Task instructions >> Check every line of the data for the string "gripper" and copy the ones that have it.

[Data records]
- - - -

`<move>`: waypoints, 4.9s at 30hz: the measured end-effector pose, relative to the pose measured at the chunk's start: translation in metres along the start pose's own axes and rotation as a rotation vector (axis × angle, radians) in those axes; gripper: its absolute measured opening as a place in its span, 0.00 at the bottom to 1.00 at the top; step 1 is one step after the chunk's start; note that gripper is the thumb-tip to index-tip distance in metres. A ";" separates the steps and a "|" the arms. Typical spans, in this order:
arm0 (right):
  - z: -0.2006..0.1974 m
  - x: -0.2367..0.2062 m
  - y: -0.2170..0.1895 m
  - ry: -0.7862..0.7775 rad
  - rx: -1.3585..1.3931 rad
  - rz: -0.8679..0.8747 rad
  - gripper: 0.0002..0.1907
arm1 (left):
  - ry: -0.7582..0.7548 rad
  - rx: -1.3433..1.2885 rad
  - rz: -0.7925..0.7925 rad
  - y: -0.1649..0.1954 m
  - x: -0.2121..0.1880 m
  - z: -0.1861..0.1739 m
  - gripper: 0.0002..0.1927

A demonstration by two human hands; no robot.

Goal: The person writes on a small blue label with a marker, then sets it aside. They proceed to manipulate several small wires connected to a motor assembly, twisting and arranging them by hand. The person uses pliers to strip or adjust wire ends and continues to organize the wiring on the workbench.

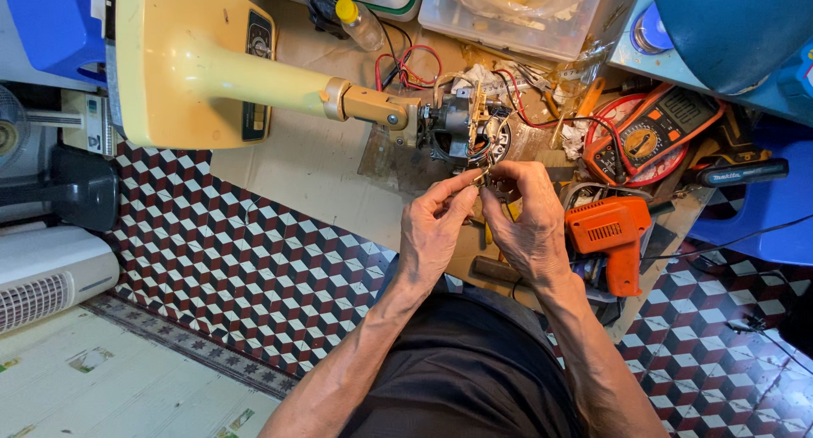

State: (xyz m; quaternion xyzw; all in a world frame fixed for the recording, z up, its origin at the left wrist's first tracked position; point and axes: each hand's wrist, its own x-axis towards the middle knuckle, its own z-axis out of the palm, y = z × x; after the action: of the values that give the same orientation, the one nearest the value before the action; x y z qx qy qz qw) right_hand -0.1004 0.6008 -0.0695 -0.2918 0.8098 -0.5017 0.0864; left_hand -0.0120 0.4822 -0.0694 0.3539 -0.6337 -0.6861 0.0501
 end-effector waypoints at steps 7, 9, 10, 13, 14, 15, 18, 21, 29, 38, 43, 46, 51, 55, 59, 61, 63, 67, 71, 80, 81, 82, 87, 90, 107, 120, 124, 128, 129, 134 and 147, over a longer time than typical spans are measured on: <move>0.007 -0.003 0.002 0.047 -0.162 -0.122 0.13 | 0.012 0.099 0.134 0.001 -0.002 -0.005 0.15; 0.007 -0.004 0.003 0.047 -0.185 -0.129 0.12 | 0.039 0.163 0.198 0.004 -0.001 -0.004 0.15; 0.006 -0.004 0.004 0.036 -0.146 -0.114 0.12 | 0.053 0.194 0.229 0.005 0.000 -0.005 0.15; 0.005 -0.005 0.007 0.018 -0.054 -0.066 0.11 | 0.061 0.298 0.264 0.008 0.002 -0.007 0.15; 0.005 -0.005 0.007 0.022 -0.037 -0.051 0.11 | 0.058 0.317 0.289 0.009 0.002 -0.007 0.14; 0.005 -0.006 0.008 0.027 -0.019 -0.035 0.10 | 0.056 0.337 0.314 0.010 0.002 -0.008 0.14; 0.004 -0.007 0.009 0.044 -0.028 -0.030 0.10 | 0.044 0.338 0.340 0.013 0.003 -0.007 0.13; 0.006 -0.009 0.009 0.069 0.028 0.013 0.10 | 0.086 0.377 0.353 0.015 0.004 -0.006 0.11; 0.004 -0.012 0.014 0.119 0.061 0.033 0.08 | 0.126 0.483 0.382 0.020 0.005 -0.013 0.07; 0.002 -0.009 0.015 0.168 0.153 0.091 0.06 | 0.088 0.546 0.448 0.024 0.008 -0.016 0.05; 0.001 -0.008 0.020 0.183 0.247 0.201 0.06 | 0.035 0.531 0.515 0.029 0.010 -0.011 0.05; -0.001 -0.007 0.021 0.186 0.281 0.249 0.05 | 0.011 0.507 0.483 0.035 0.010 -0.009 0.05; -0.007 -0.007 0.017 0.177 0.213 0.172 0.07 | 0.048 0.493 0.430 0.045 0.009 -0.005 0.06; -0.011 -0.009 0.011 0.141 0.196 0.075 0.08 | 0.084 0.514 0.432 0.052 0.010 0.000 0.06; -0.013 -0.010 0.009 0.096 0.143 -0.022 0.08 | 0.088 0.579 0.478 0.056 0.012 0.008 0.06; -0.014 -0.011 0.008 0.085 0.142 -0.023 0.06 | 0.059 0.619 0.550 0.059 0.013 0.010 0.06; -0.012 -0.010 0.007 0.082 0.173 0.054 0.05 | 0.053 0.651 0.604 0.061 0.013 0.011 0.06; -0.006 -0.005 0.008 0.099 0.278 0.242 0.10 | 0.039 0.721 0.662 0.063 0.014 0.013 0.06; -0.002 0.001 0.014 0.116 0.281 0.200 0.11 | 0.027 0.571 0.584 0.056 0.016 0.013 0.07; 0.002 0.002 0.035 0.160 0.579 0.544 0.09 | 0.143 0.240 0.004 0.016 -0.007 -0.002 0.17; 0.002 0.000 0.036 0.168 0.581 0.553 0.09 | 0.141 0.224 -0.038 0.012 -0.007 0.000 0.18; 0.002 -0.002 0.036 0.163 0.567 0.539 0.09 | 0.140 0.208 -0.079 0.009 -0.007 0.002 0.19; -0.002 -0.008 0.031 0.147 0.503 0.365 0.08 | 0.049 -0.031 -0.187 0.000 0.007 0.011 0.21; -0.006 -0.013 0.023 0.113 0.305 0.203 0.08 | -0.017 -0.207 -0.284 -0.007 0.018 0.014 0.20; -0.007 -0.014 0.021 0.019 0.401 0.384 0.10 | -0.049 -0.462 -0.475 -0.024 0.042 0.009 0.15; 0.013 0.015 0.037 -0.071 0.571 0.772 0.18 | -0.029 -0.358 -0.315 -0.024 0.037 -0.004 0.15; 0.018 0.016 0.041 -0.071 0.618 0.779 0.15 | 0.001 -0.391 -0.314 -0.018 0.034 -0.008 0.15; 0.018 0.010 0.049 -0.055 0.600 0.801 0.12 | 0.015 -0.296 -0.251 -0.015 0.028 0.001 0.16; 0.018 0.009 0.051 -0.059 0.611 0.802 0.11 | 0.016 -0.256 -0.256 -0.015 0.026 0.003 0.16; 0.014 0.014 0.059 -0.072 0.635 0.825 0.07 | 0.027 -0.178 -0.138 -0.012 0.018 0.015 0.16; 0.001 0.021 0.050 -0.163 0.899 0.924 0.07 | 0.042 0.367 0.117 0.007 0.006 0.015 0.14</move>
State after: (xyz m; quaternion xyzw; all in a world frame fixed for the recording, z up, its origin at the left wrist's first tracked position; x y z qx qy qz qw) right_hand -0.1368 0.6048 -0.1095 0.1143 0.5536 -0.6793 0.4680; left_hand -0.0273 0.4903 -0.0668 0.3337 -0.7666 -0.5473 0.0378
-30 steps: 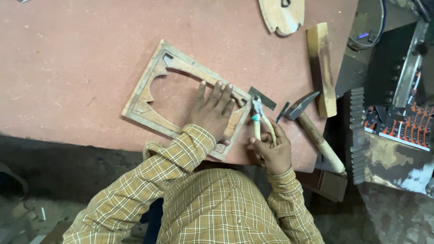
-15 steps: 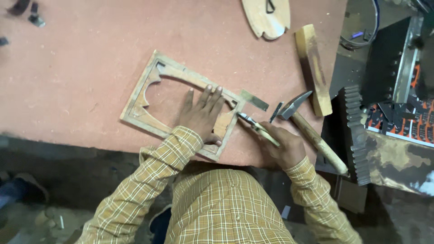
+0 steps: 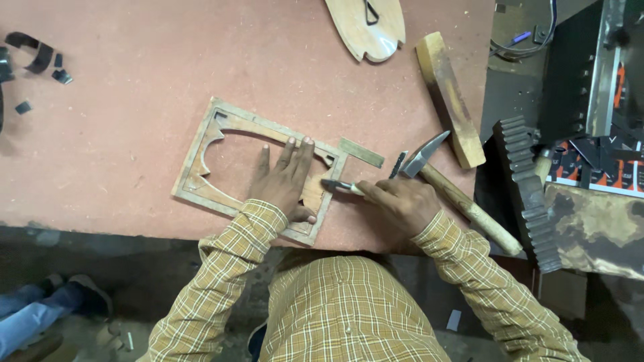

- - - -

Written solution >>
`<move>`: waypoints, 4.9s at 30hz: the measured end-effector pose, relative to the pose measured at the chunk's start: translation in metres along the start pose's own axes and rotation as a rotation vector (axis × angle, radians) in those axes; gripper: its absolute measured opening as a place in its span, 0.00 at the bottom to 1.00 at the top; step 1 is one step after the chunk's start; note that gripper is the thumb-tip to index-tip distance in metres. A ";" separates the steps and a "|" the arms. Typical spans, in this order:
  - gripper: 0.0002..0.1907
  - gripper: 0.0002..0.1927

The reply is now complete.